Even more difficult was his death on June 26, 2003, and she could not be there as the nation paid respects. “I tried to feel at peace with the passing of my father,” Essie says, “but I couldn’t.” Strom Thurmond had won big in life, with enormous power, prestige, a great family. “Why was I so unsettled, so discontent? It was because he and I had never really made our peace,” she says. He had changed, this was true, but says Essie, “he and I had never so much as sat down together for a meal. We had never said 'I love you' to each other. We had never confronted the reality of our relationship. Too much remained unsaid.”

Essie’s daughter Wanda refused to let her off the confrontation hook. "He’s gone now," she said. "Why don’t you write a book?" Wanda also wondered about the financial settlements to come. Essie was 78 years old and still very hesitant to do anything, but she did agree to at least let Wanda talk to a lawyer about it. The lawyer, Frank Wheaton, knew he had a monumental task to try to establish paternity, but was willing to take it on. Finding a lawyer in South Carolina to work with was daunting. His first letter to the Thurmond attorneys brought a curt reply and no compliance.

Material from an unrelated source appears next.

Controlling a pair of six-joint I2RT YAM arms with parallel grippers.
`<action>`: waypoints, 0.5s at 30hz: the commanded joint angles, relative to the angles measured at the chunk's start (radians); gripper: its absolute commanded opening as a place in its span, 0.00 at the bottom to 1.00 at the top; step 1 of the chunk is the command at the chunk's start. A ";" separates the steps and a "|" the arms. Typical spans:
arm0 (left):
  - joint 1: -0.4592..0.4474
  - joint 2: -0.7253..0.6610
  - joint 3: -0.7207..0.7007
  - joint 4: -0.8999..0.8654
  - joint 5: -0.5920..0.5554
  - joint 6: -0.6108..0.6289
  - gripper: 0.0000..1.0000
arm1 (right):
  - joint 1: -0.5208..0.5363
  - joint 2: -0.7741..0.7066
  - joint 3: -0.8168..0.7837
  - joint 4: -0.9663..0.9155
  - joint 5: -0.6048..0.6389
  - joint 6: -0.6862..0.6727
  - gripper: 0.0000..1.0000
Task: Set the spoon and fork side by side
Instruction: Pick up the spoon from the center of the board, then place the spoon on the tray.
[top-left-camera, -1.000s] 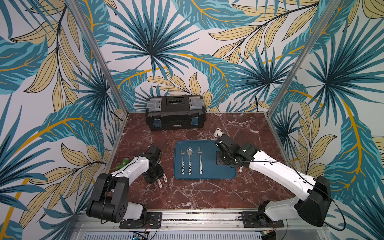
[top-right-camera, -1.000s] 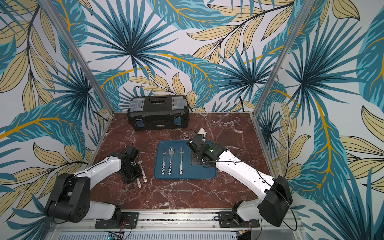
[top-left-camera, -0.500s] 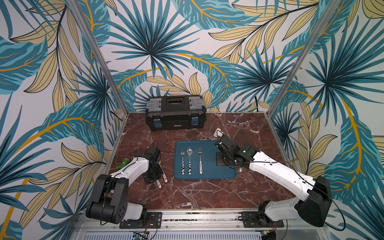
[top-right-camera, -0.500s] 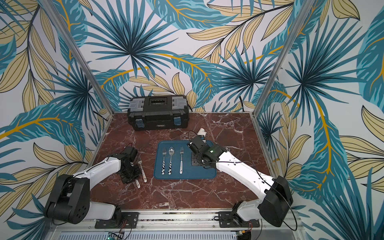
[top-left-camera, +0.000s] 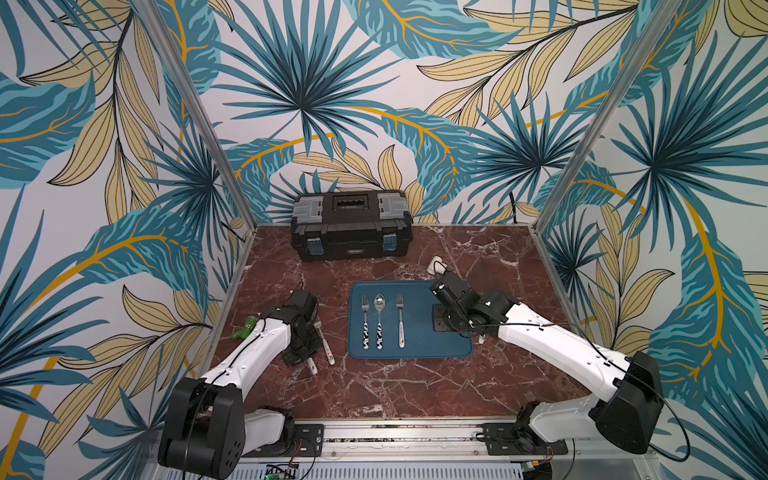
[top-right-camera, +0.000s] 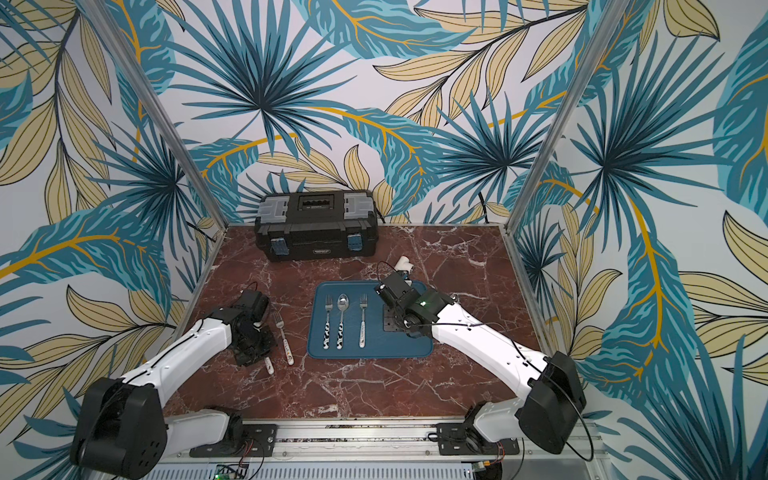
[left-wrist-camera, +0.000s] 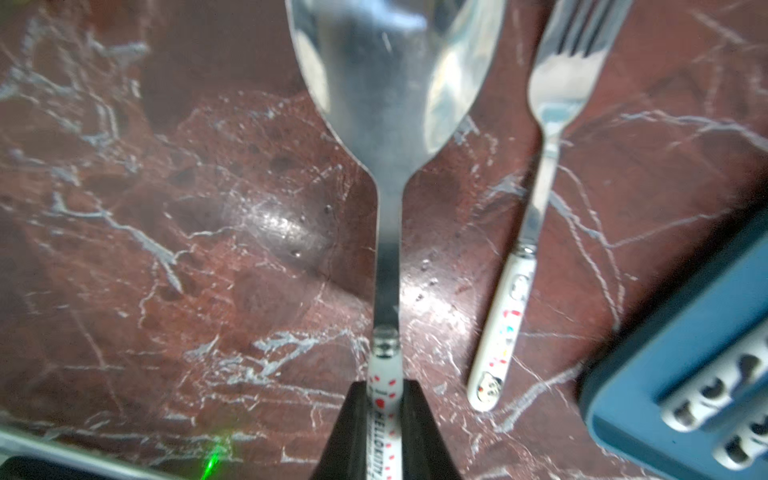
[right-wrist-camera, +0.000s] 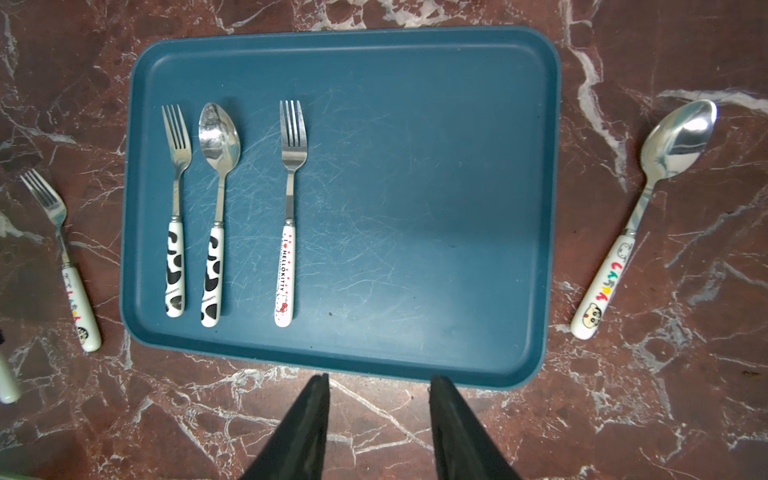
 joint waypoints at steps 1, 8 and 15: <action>-0.103 0.000 0.140 -0.080 -0.015 -0.018 0.06 | -0.035 -0.005 -0.031 -0.018 0.035 -0.020 0.46; -0.403 0.247 0.458 -0.100 -0.018 -0.074 0.06 | -0.162 -0.048 -0.081 -0.034 0.036 -0.054 0.46; -0.579 0.580 0.796 -0.116 0.024 -0.078 0.06 | -0.309 -0.136 -0.156 -0.056 0.024 -0.100 0.47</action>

With the six-month statute of limitations running out in days, going to the media was his only option. He contacted a reporter from the Washington Post who’d been suspicious for years, scheduled a press conference in S.C., and Dan Rather was scheduled to come to her L.A . home for an interview. During the same time, Saddam Hussein was captured, which took over the news cycle. But Dan still wanted to do the story and asked Essie Mae to come to New York. At the airport, just as they were leaving for New York, the Thurmond estate contacted Frank Wheaton to say that they accepted the genetic paternity of Mrs. Essie Mae Washington-Williams. Essie says having her secret made public was like a weight lifted from her shoulders. She could now take her own special place in history. She at last had peace.

Essie Mae Washington-Williams believes in Jesus Christ. Her spiritual foundation has been the primary influence in her humility and the ability to survive through the years.